[DIRECTIONS FOR THIS TASK]
Look through the data below for the line with "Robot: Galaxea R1", and transcribe it exactly together with each line after it up to and including the line with "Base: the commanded". Give nothing else.
▬▬▬▬▬▬
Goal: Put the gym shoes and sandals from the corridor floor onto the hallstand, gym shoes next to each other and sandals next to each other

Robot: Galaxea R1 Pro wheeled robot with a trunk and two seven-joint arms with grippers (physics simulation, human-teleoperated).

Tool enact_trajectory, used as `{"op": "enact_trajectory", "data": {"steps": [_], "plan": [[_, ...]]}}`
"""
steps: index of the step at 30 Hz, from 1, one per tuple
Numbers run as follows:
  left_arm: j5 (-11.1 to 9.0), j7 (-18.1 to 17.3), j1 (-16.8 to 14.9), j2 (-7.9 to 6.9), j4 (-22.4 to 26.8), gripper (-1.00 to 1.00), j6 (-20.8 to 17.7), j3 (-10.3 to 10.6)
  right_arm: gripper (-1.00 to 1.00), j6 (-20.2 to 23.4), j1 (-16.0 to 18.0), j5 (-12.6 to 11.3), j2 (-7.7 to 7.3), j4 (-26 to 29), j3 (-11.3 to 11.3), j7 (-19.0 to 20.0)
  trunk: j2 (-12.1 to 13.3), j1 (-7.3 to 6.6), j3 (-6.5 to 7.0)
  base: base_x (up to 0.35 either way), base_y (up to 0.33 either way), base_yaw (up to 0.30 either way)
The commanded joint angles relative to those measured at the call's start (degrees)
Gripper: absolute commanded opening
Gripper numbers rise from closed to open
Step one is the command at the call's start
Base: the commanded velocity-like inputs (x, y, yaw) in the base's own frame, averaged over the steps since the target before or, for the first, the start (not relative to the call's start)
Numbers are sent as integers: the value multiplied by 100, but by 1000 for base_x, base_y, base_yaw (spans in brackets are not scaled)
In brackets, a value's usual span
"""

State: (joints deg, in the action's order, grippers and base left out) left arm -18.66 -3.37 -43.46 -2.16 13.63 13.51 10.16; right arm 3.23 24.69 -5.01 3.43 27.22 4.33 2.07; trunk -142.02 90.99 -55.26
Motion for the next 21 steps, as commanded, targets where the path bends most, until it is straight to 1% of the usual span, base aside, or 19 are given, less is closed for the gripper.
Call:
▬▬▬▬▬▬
[OUTPUT FOR THIS TASK]
Robot: Galaxea R1 Pro wheeled robot with a trunk and two seven-joint arms with grippers (physics simulation, human-teleoperated).

Tool enact_trajectory, used as `{"op": "enact_trajectory", "data": {"steps": [_], "plan": [[_, ...]]}}`
"""
steps: index of the step at 30 Hz, from 1, one per tuple
Numbers run as follows:
  left_arm: j5 (-11.1 to 9.0), j7 (-18.1 to 17.3), j1 (-16.8 to 14.9), j2 (-7.9 to 6.9), j4 (-22.4 to 26.8), gripper (-1.00 to 1.00), j6 (-20.8 to 17.7), j3 (-10.3 to 10.6)
  right_arm: gripper (-1.00 to 1.00), j6 (-20.2 to 23.4), j1 (-16.0 to 18.0), j5 (-12.6 to 11.3), j2 (-7.7 to 7.3), j4 (-26 to 29), j3 (-11.3 to 11.3), j7 (-19.0 to 20.0)
  trunk: j2 (-12.1 to 13.3), j1 (-7.3 to 6.6), j3 (-6.5 to 7.0)
  base: base_x (up to 0.35 either way), base_y (up to 0.33 either way), base_yaw (up to 0.30 either way)
The commanded joint angles relative to those measured at the call's start (degrees)
Gripper: absolute commanded opening
Gripper numbers rise from closed to open
Step one is the command at the call's start
Base: the commanded velocity-like inputs (x, y, yaw) in the base's own frame, averaged over the steps since the target before or, for the first, the start (not relative to the call's start)

No more work is needed on this exercise.